Records from a data collection
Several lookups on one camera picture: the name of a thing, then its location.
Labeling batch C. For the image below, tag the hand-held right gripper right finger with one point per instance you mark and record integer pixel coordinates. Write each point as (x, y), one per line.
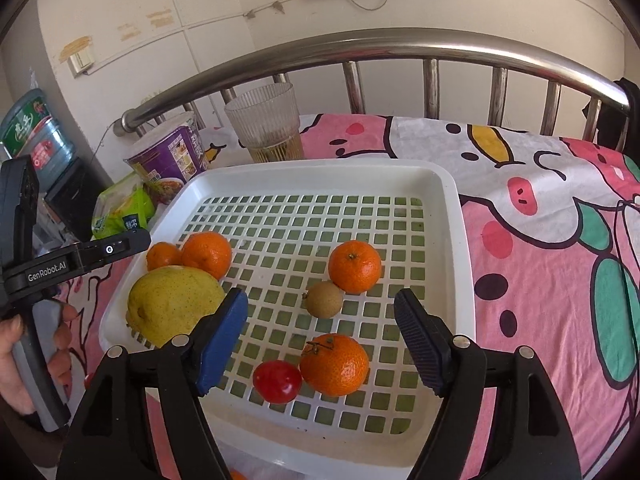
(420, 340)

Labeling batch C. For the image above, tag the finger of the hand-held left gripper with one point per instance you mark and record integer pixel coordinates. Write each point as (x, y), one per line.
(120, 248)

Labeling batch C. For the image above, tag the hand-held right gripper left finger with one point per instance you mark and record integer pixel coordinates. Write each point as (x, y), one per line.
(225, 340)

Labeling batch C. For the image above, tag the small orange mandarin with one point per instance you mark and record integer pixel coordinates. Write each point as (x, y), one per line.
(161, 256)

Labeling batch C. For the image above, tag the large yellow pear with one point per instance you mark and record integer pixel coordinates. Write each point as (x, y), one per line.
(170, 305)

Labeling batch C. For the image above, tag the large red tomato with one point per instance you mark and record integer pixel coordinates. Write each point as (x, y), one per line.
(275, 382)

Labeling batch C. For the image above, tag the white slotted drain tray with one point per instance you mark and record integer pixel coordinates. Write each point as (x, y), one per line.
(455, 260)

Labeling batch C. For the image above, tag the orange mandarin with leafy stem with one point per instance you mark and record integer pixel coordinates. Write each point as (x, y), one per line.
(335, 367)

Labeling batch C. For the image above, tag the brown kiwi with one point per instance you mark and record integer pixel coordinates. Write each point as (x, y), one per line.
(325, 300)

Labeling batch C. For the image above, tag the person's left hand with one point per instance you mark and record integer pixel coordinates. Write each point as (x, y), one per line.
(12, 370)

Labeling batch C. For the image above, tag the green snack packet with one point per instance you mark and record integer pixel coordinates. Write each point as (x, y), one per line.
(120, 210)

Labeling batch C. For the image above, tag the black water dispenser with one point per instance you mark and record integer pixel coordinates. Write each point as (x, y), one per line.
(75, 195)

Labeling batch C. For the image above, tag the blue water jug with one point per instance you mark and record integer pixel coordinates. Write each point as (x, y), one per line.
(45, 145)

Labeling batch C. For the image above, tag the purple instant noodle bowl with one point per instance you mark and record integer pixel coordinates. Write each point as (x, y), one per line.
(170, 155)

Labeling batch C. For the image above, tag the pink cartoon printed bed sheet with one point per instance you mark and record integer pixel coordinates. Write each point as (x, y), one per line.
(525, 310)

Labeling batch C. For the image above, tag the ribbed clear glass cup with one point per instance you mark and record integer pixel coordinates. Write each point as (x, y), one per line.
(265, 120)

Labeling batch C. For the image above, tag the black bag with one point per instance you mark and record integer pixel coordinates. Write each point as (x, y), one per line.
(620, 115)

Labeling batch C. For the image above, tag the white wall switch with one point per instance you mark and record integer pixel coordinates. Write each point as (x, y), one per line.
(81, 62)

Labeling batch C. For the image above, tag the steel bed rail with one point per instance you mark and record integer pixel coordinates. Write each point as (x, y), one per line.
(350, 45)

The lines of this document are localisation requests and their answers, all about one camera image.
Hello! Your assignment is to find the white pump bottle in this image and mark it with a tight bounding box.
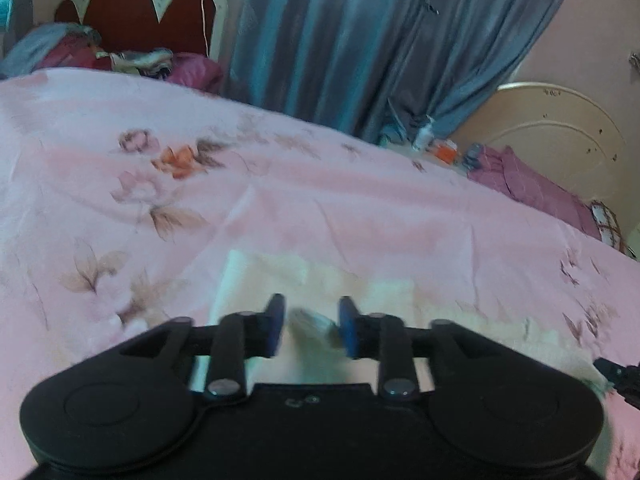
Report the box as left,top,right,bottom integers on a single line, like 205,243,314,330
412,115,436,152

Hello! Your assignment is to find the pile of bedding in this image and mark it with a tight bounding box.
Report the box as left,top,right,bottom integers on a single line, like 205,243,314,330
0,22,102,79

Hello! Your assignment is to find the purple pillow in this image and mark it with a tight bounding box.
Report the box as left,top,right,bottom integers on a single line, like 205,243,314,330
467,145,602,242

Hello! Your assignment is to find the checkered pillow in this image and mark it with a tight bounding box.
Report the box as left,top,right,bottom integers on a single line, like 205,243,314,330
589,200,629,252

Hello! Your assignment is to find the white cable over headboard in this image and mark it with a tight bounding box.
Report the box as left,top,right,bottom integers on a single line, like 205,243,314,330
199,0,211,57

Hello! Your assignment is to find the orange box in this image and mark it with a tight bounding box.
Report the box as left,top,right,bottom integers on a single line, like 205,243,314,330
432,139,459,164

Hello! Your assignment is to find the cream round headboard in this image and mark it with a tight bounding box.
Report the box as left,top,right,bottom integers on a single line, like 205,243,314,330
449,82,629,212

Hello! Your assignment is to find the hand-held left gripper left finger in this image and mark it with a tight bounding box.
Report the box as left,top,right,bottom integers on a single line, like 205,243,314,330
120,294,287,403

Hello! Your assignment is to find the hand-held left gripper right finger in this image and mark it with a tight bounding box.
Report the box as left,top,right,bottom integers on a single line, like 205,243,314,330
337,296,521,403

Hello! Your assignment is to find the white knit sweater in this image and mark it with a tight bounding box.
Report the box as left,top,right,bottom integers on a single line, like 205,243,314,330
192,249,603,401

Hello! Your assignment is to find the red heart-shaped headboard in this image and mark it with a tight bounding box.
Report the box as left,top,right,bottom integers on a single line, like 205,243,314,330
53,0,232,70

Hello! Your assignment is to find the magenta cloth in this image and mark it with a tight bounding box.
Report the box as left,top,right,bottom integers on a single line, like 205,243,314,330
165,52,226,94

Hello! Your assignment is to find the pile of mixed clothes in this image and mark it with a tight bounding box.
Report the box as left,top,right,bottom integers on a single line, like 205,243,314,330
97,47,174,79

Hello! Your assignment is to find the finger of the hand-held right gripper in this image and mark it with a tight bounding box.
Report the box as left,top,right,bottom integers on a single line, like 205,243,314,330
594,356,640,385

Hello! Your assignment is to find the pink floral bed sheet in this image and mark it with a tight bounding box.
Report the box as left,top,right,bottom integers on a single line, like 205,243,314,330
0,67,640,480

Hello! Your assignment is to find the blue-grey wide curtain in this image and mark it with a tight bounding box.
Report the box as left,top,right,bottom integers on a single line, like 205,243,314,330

**The problem:**
Where does the string "pile" occur in the data above? Copy every line that holds it.

**Reply:**
Hello! Your assignment is to find the pile of bedding in this image and mark it with a tight bounding box.
Hello! Your assignment is to find the pile of mixed clothes in this image and mark it with a tight bounding box.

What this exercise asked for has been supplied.